Below is a listing; reproduce each line of it exactly.

+ + + + + + +

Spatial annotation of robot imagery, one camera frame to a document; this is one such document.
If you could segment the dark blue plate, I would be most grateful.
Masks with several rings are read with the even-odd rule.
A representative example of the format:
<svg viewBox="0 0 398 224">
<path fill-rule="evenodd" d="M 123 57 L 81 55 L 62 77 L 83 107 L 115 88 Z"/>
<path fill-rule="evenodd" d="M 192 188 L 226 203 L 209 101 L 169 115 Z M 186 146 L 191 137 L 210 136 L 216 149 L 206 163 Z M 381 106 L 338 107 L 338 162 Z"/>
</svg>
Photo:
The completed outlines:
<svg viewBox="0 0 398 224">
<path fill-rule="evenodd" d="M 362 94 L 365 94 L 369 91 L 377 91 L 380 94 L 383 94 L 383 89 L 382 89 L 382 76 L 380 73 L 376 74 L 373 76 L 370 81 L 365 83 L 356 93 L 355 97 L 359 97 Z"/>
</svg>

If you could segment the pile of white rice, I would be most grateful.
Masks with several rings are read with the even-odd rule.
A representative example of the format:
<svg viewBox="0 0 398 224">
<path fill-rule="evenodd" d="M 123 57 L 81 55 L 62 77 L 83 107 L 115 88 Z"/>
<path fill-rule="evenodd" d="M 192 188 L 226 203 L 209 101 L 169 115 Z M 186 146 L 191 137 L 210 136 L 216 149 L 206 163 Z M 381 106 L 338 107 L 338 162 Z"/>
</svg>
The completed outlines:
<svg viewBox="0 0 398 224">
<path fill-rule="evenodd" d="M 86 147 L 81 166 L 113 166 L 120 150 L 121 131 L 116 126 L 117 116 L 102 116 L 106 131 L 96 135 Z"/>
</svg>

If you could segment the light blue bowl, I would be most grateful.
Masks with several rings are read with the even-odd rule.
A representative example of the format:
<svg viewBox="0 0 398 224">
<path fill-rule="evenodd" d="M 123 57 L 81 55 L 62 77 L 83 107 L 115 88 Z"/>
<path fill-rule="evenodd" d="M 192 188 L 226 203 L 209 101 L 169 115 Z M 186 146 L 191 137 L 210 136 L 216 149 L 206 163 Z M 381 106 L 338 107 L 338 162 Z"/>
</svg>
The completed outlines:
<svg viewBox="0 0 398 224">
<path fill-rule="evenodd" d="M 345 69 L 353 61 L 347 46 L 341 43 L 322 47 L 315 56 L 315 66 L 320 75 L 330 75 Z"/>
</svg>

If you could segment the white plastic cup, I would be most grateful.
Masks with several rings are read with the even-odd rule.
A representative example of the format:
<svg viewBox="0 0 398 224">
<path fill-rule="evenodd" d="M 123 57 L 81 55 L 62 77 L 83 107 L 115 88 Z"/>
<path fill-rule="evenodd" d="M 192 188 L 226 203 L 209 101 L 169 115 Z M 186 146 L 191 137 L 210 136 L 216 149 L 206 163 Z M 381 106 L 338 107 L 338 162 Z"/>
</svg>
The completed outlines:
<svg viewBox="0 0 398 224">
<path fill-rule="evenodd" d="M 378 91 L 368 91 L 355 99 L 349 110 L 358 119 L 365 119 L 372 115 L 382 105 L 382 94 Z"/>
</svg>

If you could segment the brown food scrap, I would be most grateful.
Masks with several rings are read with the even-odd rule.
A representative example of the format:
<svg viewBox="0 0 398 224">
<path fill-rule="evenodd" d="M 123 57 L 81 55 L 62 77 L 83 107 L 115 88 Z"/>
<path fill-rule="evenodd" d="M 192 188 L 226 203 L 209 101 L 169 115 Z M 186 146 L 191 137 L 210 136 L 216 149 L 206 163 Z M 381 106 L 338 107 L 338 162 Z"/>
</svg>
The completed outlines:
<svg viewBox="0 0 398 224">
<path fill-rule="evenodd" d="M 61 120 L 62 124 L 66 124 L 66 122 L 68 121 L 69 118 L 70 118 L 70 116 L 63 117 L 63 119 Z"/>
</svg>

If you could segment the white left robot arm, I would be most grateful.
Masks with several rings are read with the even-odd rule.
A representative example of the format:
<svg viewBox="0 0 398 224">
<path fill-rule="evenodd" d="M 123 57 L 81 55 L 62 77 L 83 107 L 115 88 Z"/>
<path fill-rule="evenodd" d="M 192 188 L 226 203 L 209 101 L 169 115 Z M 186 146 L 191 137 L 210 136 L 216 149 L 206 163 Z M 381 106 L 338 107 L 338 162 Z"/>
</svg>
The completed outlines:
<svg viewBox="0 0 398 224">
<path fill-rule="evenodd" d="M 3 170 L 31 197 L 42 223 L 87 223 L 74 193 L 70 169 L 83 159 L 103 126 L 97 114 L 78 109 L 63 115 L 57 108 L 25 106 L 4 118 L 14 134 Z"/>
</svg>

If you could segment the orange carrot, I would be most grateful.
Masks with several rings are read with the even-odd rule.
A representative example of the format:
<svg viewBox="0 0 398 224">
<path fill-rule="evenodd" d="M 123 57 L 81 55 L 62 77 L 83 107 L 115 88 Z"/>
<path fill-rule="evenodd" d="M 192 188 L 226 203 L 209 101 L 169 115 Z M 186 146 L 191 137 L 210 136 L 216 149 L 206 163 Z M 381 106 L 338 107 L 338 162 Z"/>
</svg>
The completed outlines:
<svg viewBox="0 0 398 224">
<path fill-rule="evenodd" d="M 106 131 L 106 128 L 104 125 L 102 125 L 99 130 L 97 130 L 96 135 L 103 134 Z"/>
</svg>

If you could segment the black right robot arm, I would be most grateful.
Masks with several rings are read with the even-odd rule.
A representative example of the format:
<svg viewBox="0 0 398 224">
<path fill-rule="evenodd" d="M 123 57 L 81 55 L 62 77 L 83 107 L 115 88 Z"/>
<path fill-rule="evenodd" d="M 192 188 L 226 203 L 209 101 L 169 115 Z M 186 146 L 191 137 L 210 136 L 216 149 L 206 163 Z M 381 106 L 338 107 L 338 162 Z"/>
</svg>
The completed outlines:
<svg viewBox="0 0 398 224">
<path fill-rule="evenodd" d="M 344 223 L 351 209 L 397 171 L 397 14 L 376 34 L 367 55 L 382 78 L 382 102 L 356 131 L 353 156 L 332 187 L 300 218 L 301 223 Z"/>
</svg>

+ + + + + + +

→ **Written solution**:
Spatial annotation of robot imagery, one camera frame to a document; this is one such document.
If you could segment the dark blue plate, I would be most grateful.
Masks with several rings are read with the even-odd rule.
A representative example of the format:
<svg viewBox="0 0 398 224">
<path fill-rule="evenodd" d="M 123 57 L 81 55 L 62 77 L 83 107 L 115 88 Z"/>
<path fill-rule="evenodd" d="M 192 188 L 226 203 L 209 101 L 169 115 Z M 186 146 L 191 137 L 210 136 L 216 149 L 206 163 Z M 381 106 L 338 107 L 338 162 Z"/>
</svg>
Photo:
The completed outlines:
<svg viewBox="0 0 398 224">
<path fill-rule="evenodd" d="M 362 94 L 365 94 L 369 91 L 377 91 L 380 94 L 383 94 L 383 89 L 382 89 L 382 76 L 380 73 L 376 74 L 373 76 L 370 81 L 365 83 L 356 93 L 355 97 L 359 97 Z"/>
</svg>

If you could segment the pile of white rice, I would be most grateful.
Masks with several rings are read with the even-odd rule.
A representative example of the format:
<svg viewBox="0 0 398 224">
<path fill-rule="evenodd" d="M 123 57 L 81 55 L 62 77 L 83 107 L 115 88 Z"/>
<path fill-rule="evenodd" d="M 192 188 L 226 203 L 209 101 L 169 115 Z M 186 146 L 191 137 L 210 136 L 216 149 L 206 163 Z M 381 106 L 338 107 L 338 162 Z"/>
</svg>
The completed outlines:
<svg viewBox="0 0 398 224">
<path fill-rule="evenodd" d="M 86 147 L 81 166 L 113 166 L 120 150 L 121 131 L 116 126 L 117 116 L 102 116 L 106 131 L 96 135 Z"/>
</svg>

If you could segment the light blue bowl, I would be most grateful.
Masks with several rings are read with the even-odd rule.
A representative example of the format:
<svg viewBox="0 0 398 224">
<path fill-rule="evenodd" d="M 123 57 L 81 55 L 62 77 L 83 107 L 115 88 Z"/>
<path fill-rule="evenodd" d="M 192 188 L 226 203 L 209 101 L 169 115 Z M 186 146 L 191 137 L 210 136 L 216 149 L 206 163 Z M 381 106 L 338 107 L 338 162 Z"/>
</svg>
The completed outlines:
<svg viewBox="0 0 398 224">
<path fill-rule="evenodd" d="M 345 69 L 353 61 L 347 46 L 341 43 L 322 47 L 315 56 L 315 66 L 320 75 L 330 75 Z"/>
</svg>

If you could segment the white plastic cup, I would be most grateful.
Masks with several rings are read with the even-odd rule.
A representative example of the format:
<svg viewBox="0 0 398 224">
<path fill-rule="evenodd" d="M 123 57 L 81 55 L 62 77 L 83 107 L 115 88 Z"/>
<path fill-rule="evenodd" d="M 192 188 L 226 203 L 209 101 L 169 115 Z M 186 146 L 191 137 L 210 136 L 216 149 L 206 163 Z M 381 106 L 338 107 L 338 162 Z"/>
</svg>
The completed outlines:
<svg viewBox="0 0 398 224">
<path fill-rule="evenodd" d="M 378 91 L 368 91 L 355 99 L 349 110 L 358 119 L 365 119 L 372 115 L 382 105 L 382 94 Z"/>
</svg>

If you could segment the brown food scrap, I would be most grateful.
Masks with several rings are read with the even-odd rule.
A representative example of the format:
<svg viewBox="0 0 398 224">
<path fill-rule="evenodd" d="M 123 57 L 81 55 L 62 77 L 83 107 L 115 88 Z"/>
<path fill-rule="evenodd" d="M 192 188 L 226 203 L 209 101 L 169 115 Z M 186 146 L 191 137 L 210 136 L 216 149 L 206 163 Z M 381 106 L 338 107 L 338 162 Z"/>
</svg>
The completed outlines:
<svg viewBox="0 0 398 224">
<path fill-rule="evenodd" d="M 61 120 L 62 124 L 66 124 L 66 122 L 68 121 L 69 118 L 70 118 L 70 116 L 63 117 L 63 119 Z"/>
</svg>

If you could segment the white left robot arm, I would be most grateful.
Masks with several rings are read with the even-odd rule.
A representative example of the format:
<svg viewBox="0 0 398 224">
<path fill-rule="evenodd" d="M 123 57 L 81 55 L 62 77 L 83 107 L 115 88 Z"/>
<path fill-rule="evenodd" d="M 192 188 L 226 203 L 209 101 L 169 115 Z M 186 146 L 191 137 L 210 136 L 216 149 L 206 163 Z M 381 106 L 338 107 L 338 162 Z"/>
</svg>
The completed outlines:
<svg viewBox="0 0 398 224">
<path fill-rule="evenodd" d="M 3 170 L 31 197 L 42 223 L 87 223 L 74 193 L 70 169 L 83 159 L 103 126 L 97 114 L 78 109 L 63 115 L 57 108 L 25 106 L 4 118 L 14 134 Z"/>
</svg>

If you could segment the orange carrot, I would be most grateful.
Masks with several rings are read with the even-odd rule.
A representative example of the format:
<svg viewBox="0 0 398 224">
<path fill-rule="evenodd" d="M 123 57 L 81 55 L 62 77 L 83 107 L 115 88 Z"/>
<path fill-rule="evenodd" d="M 192 188 L 226 203 L 209 101 L 169 115 Z M 186 146 L 191 137 L 210 136 L 216 149 L 206 163 Z M 381 106 L 338 107 L 338 162 Z"/>
</svg>
The completed outlines:
<svg viewBox="0 0 398 224">
<path fill-rule="evenodd" d="M 106 131 L 106 128 L 104 125 L 102 125 L 99 130 L 97 130 L 96 135 L 103 134 Z"/>
</svg>

If you could segment the black right robot arm, I would be most grateful.
Masks with several rings are read with the even-odd rule.
A representative example of the format:
<svg viewBox="0 0 398 224">
<path fill-rule="evenodd" d="M 123 57 L 81 55 L 62 77 L 83 107 L 115 88 Z"/>
<path fill-rule="evenodd" d="M 192 188 L 226 203 L 209 101 L 169 115 Z M 186 146 L 191 137 L 210 136 L 216 149 L 206 163 Z M 381 106 L 338 107 L 338 162 Z"/>
</svg>
The completed outlines:
<svg viewBox="0 0 398 224">
<path fill-rule="evenodd" d="M 344 223 L 351 209 L 397 171 L 397 14 L 376 34 L 367 55 L 382 78 L 382 102 L 356 131 L 353 156 L 332 187 L 300 218 L 301 223 Z"/>
</svg>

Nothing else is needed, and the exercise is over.